The experts of the Department of Agriculture, working with the professors of the University of Missouri and of the Agricultural College of Texas, discovered that this fever was transmitted solely through the cattle-tick, which carried the germs from sick cattle and implanted them in well cattle when sucking their blood. An economical method of ridding cattle of ticks before shipping, by a process of dipping, removed all danger to Northern cattle from Southern shipments, and the costly quarantine handicap was removed or greatly mitigated.
In the past three years a practical and economical method of entirely exterminating these ticks has been worked out and tested by our scientists, and the ticks have already been exterminated over nearly 64,000 square miles, an area larger than the State of Georgia, and it is only a matter of a few years and wider diffusion of education when the cattle-tick will be entirely exterminated.
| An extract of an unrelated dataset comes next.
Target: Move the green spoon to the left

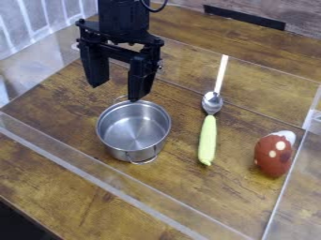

When we consider that the losses of all kinds from cattle-ticks in the South and Southwest were estimated at $40,000,000 per year, we can see what these scientific discoveries mean for us.—New York Evening Post.
(1004)
EXTRAVAGANCE, CENSURABLE
A newspaper writer gives this picture of an occurrence in New York:
On what proved to be the coldest night of the year, a man, said to represent a brand of wine he is anxious to export, engaged the largest stage in the world from midnight until the next noon and gave an entertainment in honor of an elephant, to which were bidden the men and women whose lights shine mostly on the Great White Way.
These people were requested to come drest as “rubes,” in the hope of making themselves as ridiculous as possible. But that was unnecessary, as the report of their antics while the wine, represented by their host, flowed with increasing freedom, did for them what no amount of caricature in dress could accomplish.
Out in the cold of this same freezing night there is a bread-line. Stationed at various places in this city are municipal free lodging-houses. To these flocked the army of the hungry and homeless, seeking for food and shelter from the bitter cold.
On the one hand, wanton extravagance; on the other, biting poverty. It ought to be the province of Christianity to abolish both of these for their mutual good. (Text.)